== Task prompt ==
All that should be output is the block of lines below from the line with "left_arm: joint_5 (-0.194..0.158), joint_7" to the line with "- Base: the", both included, exactly as written.

=== Begin Enclosure ===

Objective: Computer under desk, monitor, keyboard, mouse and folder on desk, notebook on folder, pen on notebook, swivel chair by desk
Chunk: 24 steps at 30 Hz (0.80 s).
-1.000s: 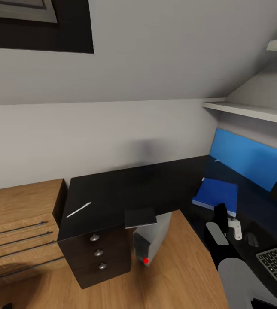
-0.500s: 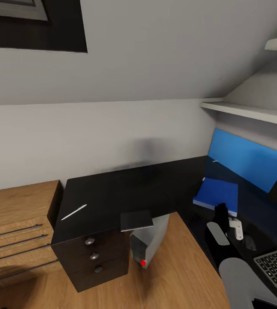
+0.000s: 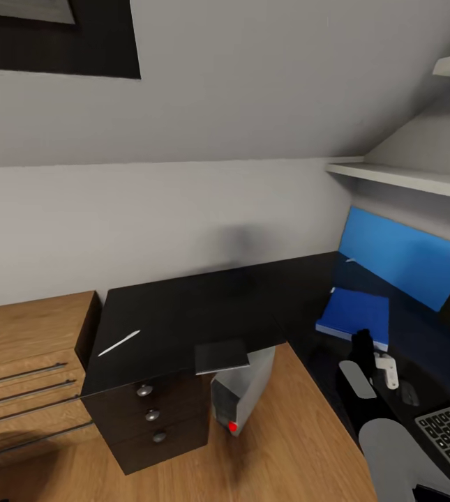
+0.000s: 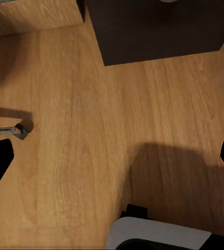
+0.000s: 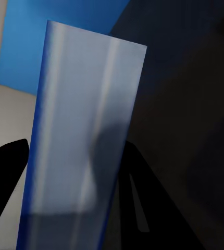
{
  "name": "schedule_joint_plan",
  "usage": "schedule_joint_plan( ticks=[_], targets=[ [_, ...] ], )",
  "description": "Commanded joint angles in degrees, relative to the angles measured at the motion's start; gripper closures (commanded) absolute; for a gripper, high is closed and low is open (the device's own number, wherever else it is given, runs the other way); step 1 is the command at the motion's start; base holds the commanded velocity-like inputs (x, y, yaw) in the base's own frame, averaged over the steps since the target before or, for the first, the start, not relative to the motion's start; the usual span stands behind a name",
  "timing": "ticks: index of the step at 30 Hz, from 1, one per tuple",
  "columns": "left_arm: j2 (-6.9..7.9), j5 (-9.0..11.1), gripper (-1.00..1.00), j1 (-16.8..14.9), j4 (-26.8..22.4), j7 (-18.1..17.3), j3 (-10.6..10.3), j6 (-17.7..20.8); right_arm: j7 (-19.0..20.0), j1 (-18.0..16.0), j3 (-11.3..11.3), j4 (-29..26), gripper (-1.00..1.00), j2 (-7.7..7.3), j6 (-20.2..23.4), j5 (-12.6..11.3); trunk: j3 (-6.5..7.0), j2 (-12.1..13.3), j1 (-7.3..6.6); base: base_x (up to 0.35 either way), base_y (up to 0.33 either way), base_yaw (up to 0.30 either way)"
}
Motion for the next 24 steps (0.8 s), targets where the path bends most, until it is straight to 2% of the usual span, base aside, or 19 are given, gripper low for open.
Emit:
schedule_joint_plan(
  ticks=[1,4,7,9,22,24],
  targets=[
    [0.01,-0.03,-1.0,-0.01,-0.06,0.55,-0.48,0.05,-0.05,-0.03,0.09,-0.08,1.0,0.02,-0.18,-0.12,-0.26,-0.47,0.23,0.0,0.0,0.0],
    [0.01,0.0,-1.0,-0.01,-0.07,0.54,-0.47,0.24,2.01,-0.03,0.1,-0.15,1.0,0.14,-0.43,-0.1,-0.8,-1.67,0.89,0.0,0.0,0.0],
    [0.0,0.02,-1.0,-0.01,-0.07,0.54,-0.4,0.26,6.97,0.04,0.12,-0.14,1.0,0.28,-0.45,-0.36,-1.33,-2.87,1.55,0.0,0.0,0.0],
    [0.0,0.02,-1.0,-0.01,-0.07,0.54,-0.38,0.24,8.11,0.05,0.11,-0.11,1.0,0.31,-0.46,-0.46,-1.69,-3.68,1.99,0.0,0.0,0.0],
    [0.0,0.02,-1.0,-0.01,-0.09,0.54,-0.43,0.1,8.81,0.05,0.03,-0.06,1.0,0.23,-0.15,-0.6,-4.03,-8.89,4.84,0.0,0.0,0.0],
    [0.03,0.02,-1.0,-0.01,-1.38,0.55,-0.51,0.06,8.81,0.05,0.01,-0.03,1.0,0.28,-0.15,-0.61,-4.39,-9.69,5.28,0.0,0.0,0.0]
  ],
)
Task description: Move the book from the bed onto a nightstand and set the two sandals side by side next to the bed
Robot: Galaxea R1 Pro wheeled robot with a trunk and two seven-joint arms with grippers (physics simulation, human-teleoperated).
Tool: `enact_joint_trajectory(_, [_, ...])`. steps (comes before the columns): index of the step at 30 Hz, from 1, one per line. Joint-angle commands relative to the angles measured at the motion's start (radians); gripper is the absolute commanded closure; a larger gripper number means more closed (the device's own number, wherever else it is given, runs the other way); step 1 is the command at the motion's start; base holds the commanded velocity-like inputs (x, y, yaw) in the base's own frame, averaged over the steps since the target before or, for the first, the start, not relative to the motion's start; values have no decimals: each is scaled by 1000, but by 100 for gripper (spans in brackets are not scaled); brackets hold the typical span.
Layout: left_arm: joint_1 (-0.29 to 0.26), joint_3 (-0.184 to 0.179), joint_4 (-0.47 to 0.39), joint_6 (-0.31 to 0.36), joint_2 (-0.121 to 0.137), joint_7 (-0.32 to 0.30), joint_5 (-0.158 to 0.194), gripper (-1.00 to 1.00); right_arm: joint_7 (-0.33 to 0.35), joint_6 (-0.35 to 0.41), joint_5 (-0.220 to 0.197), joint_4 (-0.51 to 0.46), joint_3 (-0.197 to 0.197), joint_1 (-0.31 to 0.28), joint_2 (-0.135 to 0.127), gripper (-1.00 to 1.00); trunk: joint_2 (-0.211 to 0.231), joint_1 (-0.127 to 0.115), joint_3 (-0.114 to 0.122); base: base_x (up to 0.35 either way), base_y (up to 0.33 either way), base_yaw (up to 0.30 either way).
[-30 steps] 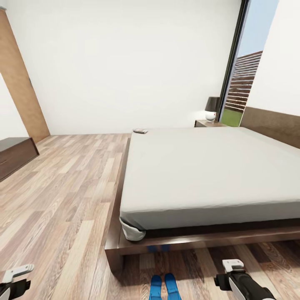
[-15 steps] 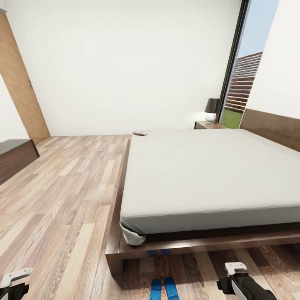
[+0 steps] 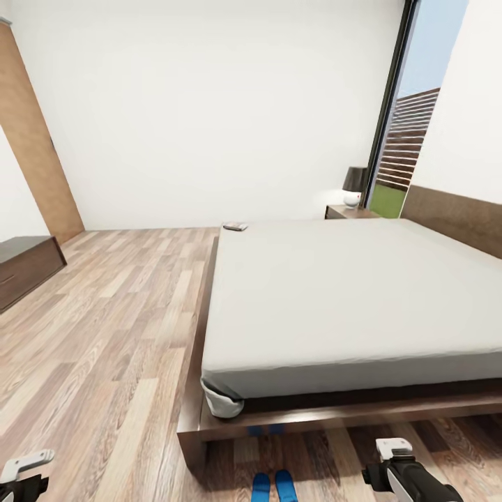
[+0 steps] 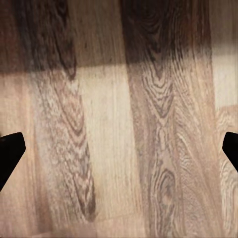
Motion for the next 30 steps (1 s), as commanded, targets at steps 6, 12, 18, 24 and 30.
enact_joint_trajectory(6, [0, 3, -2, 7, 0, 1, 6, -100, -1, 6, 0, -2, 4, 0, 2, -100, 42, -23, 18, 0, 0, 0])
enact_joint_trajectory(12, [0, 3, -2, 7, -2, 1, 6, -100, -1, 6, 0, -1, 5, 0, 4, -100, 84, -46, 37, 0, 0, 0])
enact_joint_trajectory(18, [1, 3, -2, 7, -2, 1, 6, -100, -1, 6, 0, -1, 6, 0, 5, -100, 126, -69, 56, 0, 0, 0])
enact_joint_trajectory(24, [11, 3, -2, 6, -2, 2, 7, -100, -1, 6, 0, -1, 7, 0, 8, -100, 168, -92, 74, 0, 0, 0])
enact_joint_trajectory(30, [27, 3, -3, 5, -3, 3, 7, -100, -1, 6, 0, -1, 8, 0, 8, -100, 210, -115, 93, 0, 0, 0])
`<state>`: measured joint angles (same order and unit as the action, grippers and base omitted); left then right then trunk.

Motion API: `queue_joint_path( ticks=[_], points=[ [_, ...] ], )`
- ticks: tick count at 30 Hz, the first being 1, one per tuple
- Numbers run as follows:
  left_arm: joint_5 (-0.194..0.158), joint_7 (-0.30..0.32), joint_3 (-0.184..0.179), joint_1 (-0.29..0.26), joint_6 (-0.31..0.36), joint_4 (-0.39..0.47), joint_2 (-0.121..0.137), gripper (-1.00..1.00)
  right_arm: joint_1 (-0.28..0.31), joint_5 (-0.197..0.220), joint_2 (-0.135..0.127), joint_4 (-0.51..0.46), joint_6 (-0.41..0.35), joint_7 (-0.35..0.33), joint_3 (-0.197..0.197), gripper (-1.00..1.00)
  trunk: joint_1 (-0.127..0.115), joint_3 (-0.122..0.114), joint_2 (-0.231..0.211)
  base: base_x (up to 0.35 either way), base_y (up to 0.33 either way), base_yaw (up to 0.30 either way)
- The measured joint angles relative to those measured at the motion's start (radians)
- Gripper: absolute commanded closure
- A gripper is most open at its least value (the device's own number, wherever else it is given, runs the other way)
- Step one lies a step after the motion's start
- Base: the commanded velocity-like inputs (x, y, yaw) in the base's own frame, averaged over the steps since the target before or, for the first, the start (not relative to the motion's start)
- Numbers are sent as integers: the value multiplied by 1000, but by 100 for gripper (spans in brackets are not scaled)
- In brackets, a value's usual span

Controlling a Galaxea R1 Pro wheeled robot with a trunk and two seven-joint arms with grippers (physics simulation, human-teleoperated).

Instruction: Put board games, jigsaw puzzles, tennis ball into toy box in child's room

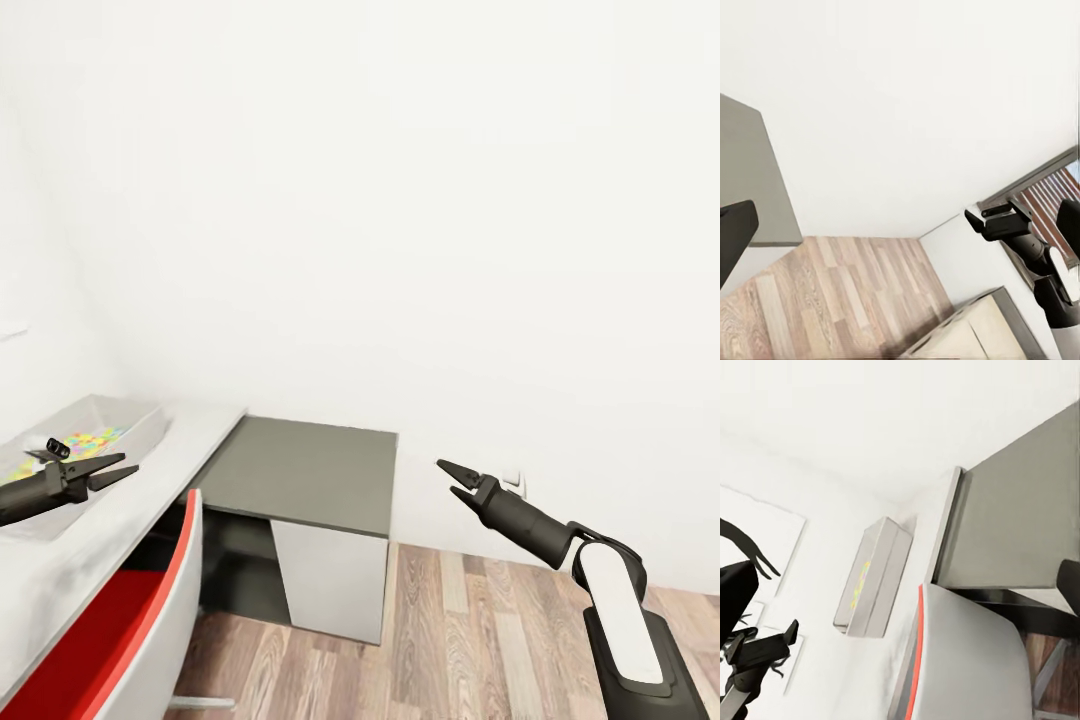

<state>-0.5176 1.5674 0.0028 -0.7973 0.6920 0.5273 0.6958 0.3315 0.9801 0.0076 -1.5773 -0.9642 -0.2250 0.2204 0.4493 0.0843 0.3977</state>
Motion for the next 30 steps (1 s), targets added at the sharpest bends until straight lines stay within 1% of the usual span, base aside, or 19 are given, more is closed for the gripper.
queue_joint_path(
  ticks=[15,21,30],
  points=[
    [0,0,-1,0,0,0,0,-100,0,0,1,0,0,0,0,-100,0,0,0,-17,0,-277],
    [0,0,-1,0,0,0,0,-100,0,0,0,0,0,0,0,-100,0,0,0,-130,-23,-277],
    [1,0,-1,0,0,0,0,-100,0,-2,0,0,1,0,0,-100,0,1,0,-193,-140,-268]
  ],
)
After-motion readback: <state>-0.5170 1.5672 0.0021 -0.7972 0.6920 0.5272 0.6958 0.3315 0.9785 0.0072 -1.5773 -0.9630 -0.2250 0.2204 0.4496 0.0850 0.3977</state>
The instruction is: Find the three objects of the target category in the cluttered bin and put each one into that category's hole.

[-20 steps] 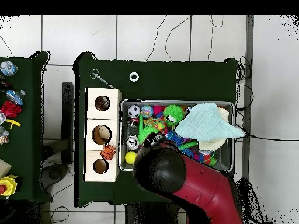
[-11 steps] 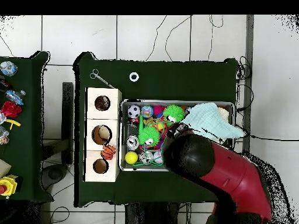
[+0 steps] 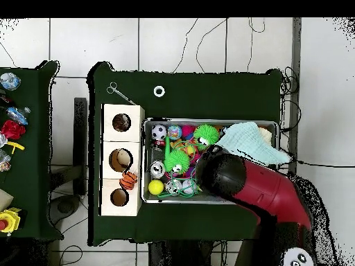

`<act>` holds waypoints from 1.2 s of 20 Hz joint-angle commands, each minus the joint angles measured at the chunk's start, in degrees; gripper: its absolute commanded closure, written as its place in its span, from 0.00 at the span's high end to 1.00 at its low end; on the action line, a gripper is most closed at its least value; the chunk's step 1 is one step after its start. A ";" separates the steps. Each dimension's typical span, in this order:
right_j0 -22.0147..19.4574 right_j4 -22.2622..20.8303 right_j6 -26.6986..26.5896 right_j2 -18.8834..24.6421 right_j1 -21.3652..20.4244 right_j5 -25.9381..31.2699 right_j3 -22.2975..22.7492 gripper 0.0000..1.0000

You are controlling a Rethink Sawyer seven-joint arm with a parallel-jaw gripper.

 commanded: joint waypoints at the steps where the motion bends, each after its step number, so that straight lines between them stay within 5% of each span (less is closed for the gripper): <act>1: 2.88 -2.17 5.61 6.63 5.22 -6.91 4.17 1.00; 14: 19.88 4.09 19.17 -1.86 3.40 -5.88 10.41 1.00; 24: 22.92 9.13 19.29 0.66 3.50 -17.32 18.94 1.00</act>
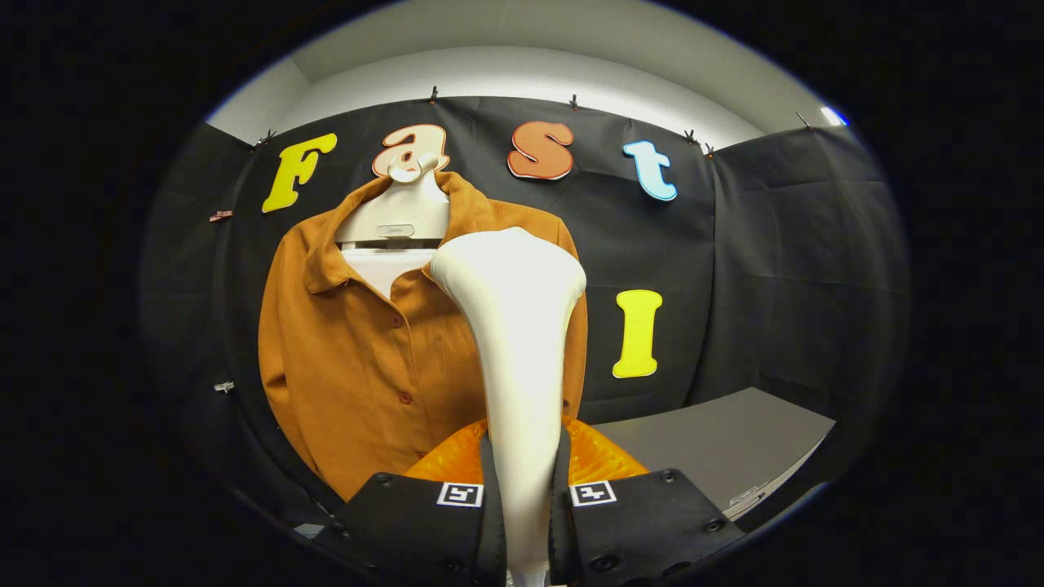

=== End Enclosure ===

== Answer to the exercise ==
  left_arm: joint_5 (-0.194..0.158), joint_7 (-0.30..0.32), joint_3 (-0.184..0.179), joint_1 (-0.29..0.26), joint_6 (-0.31..0.36), joint_4 (-0.39..0.47), joint_2 (-0.121..0.137), gripper (-1.00..1.00)
  right_arm: joint_1 (-0.28..0.31), joint_5 (-0.197..0.220), joint_2 (-0.135..0.127), joint_4 (-0.51..0.46), joint_6 (-0.41..0.35), joint_7 (-0.35..0.33), joint_3 (-0.197..0.197), gripper (-1.00..1.00)
  trunk: joint_1 (-0.127..0.115), joint_3 (-0.122..0.114), joint_2 (-0.231..0.211)
  base: base_x (up to 0.35 either way), base_y (up to 0.33 either way), base_yaw (up to 0.30 either way)
- The measured joint angles relative to those measured at the motion's start (radians)
- Gripper: absolute commanded closure
- A gripper is most open at its least value (the device's own number, wherever else it is given, runs the other way)
- Step one lies a step after the motion's start
- Base: the commanded velocity-like inputs (x, y, yaw) in the base's own frame, averaged over the steps since the target before or, for the first, the start (not relative to the motion's start)

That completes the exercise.